Updated on August 9, 2015

Matthiola longipetala-Evening Stock



Some of our much loved garden species belong to the Crucifer group of plants. Such as Aubrieta, Alyssum, Honesty and the Stocks. The group also contains some of our favourite wild flowers, such as the Cuckoo flower or Milk Maids which fill our pastures with their pale pink bubbly blooms in the spring. Here in this article I review the Stocks of the genus Matthiola.

The genus takes its name from Dr.P.A. Matthioli, an Italian Botanists 1500-1577. The genus contains annual, perennial herbacious or sub-shrub plants. They have entire of wavy-margined foliage which are arranged alternately on the stem and are downy with 'starry' hairs. The flowers are arranged in terminal racemes. There are four sepals. Petals also number four and posses long claws. The petals are arranged in the form of a cross {X} from which this group of plants take their name.

Matthiola incana


History of the Stock

Matthiola incana was regrded as being a British plant but nowhere is it common in the wild . However, it is the parent plant of most, if not all, cultivated varieties {of those known at the time } and were referred to as Brompton Stocks and Queen Stocks.
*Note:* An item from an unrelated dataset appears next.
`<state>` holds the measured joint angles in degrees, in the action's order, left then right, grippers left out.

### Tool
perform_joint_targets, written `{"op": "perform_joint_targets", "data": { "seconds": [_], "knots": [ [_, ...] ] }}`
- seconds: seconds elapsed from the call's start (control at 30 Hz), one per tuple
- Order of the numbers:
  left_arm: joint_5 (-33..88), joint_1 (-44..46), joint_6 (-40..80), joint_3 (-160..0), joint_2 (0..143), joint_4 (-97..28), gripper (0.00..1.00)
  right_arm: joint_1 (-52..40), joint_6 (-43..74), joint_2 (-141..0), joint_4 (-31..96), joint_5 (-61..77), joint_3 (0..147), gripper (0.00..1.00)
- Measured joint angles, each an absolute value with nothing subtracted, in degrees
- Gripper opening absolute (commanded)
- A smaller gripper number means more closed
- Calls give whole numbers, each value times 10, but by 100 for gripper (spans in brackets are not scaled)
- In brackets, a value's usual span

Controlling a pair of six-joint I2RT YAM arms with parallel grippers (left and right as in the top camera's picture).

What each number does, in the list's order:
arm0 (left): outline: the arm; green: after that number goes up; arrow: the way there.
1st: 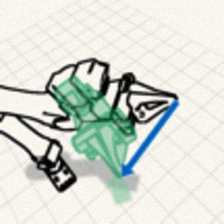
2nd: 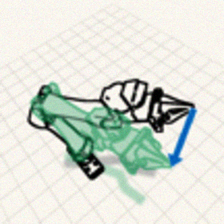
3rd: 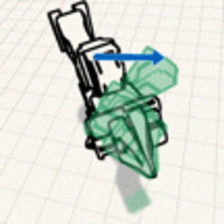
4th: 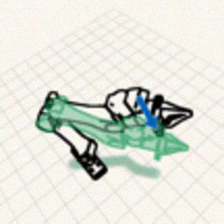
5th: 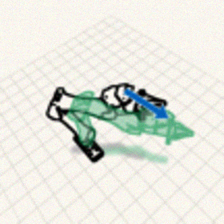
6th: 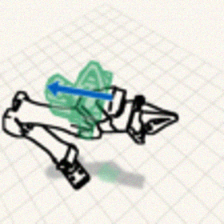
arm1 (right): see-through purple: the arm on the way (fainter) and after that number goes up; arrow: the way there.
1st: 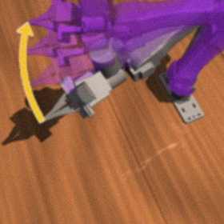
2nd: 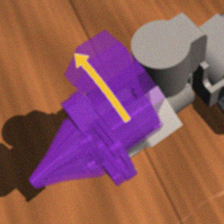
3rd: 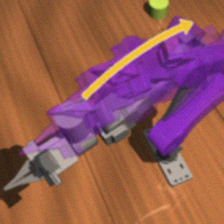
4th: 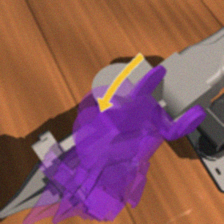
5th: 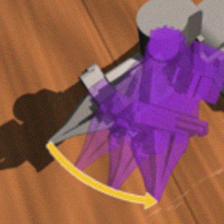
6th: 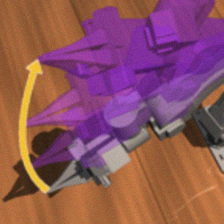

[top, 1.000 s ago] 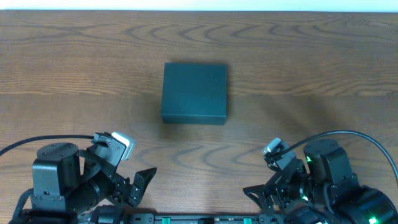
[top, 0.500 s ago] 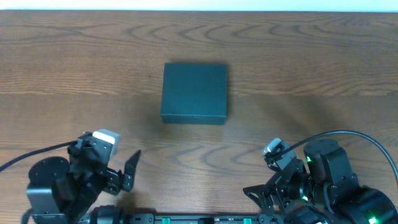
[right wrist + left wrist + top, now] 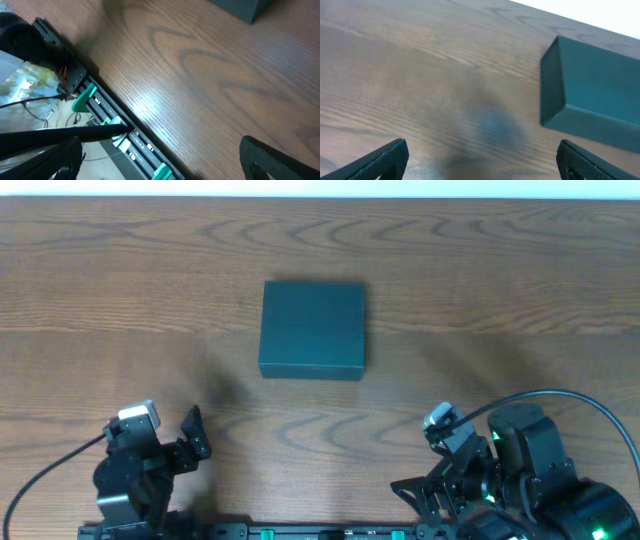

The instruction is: Pack container

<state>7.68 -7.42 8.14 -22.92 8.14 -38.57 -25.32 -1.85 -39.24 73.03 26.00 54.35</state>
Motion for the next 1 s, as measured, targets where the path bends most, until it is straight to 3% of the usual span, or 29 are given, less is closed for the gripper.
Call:
{"op": "perform_joint_targets", "data": {
  "seconds": [0.33, 1.0],
  "knots": [
    [61, -75, 135, -136, 9, -357, 96, -253, -18, -392, 730, 260, 543, 99],
    [60, -75, 163, -93, 7, -340, 95, -253, -18, -392, 730, 260, 543, 99]
  ]
}}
M.annua referred to as the 'ten week stock' was introduced from southern Europe in 1731. M.odoratissima, a very fragrant evergreen species came from Persia in 1795. M. frenestrlls which was introduced from Crete in 1759 was referred to as the ' Great Cap Stock' and believed by some authorities to be a mere form of incana.

Gardeners of the 1700's called these plants Gilliflowers and regarded them as being botanically the same as Wallflowers {Cheiranthes} with which they also associated the Virginia Stock { Malcomia}

From the view of the horticulturist , M.annua, M. fenesttrals and M. incana were the principle species that were the parents of the Garden varieties during the 1800's. At that period of our horticultural history plants were divided into two large groups which they termed as the ' summer Stocks' and the 'Winter stocks'.

The summer Stocks included many varieties of the Ten week stocks and the resulting hybrids,there are a plethora of these varieties and without exception produce many flowers which are to a more or lesser degree sweet scented. Most of the seed was raised in Europe where the cultivation of Stock was an important part of horticultural history. they produced many seeds of which the ' double' bloom sorts were developed. The summer Stocks are much better suited to beds and borders, rather than for containers.

The Winter stocks included the Brompton, the Perpetula, the ' Great Cape', the Intermediate and the East Lothian Stocks. The Brompton's are robust, branched Stocks well developed for ' planting out'. They flowered in May and June. The perpetual or Emperor Stocks were also vigorous and branching attaining the height of around eighteen inches. they were used as a follow on species, after the Brompton's, for they flowered in Autumn, if gardeners sowed the seeds in March. Alternatively, if the seeds were sown in June they came into bloom about a year later.

The Great Cape, was esteemed for its dense pyramids of blooms. The Intermediates and East Lothian types were much more dwarfed, but bunchy, producing an abundance of flowers and consequently much more suited for growing in containers, but also for filling beds with an early summer display.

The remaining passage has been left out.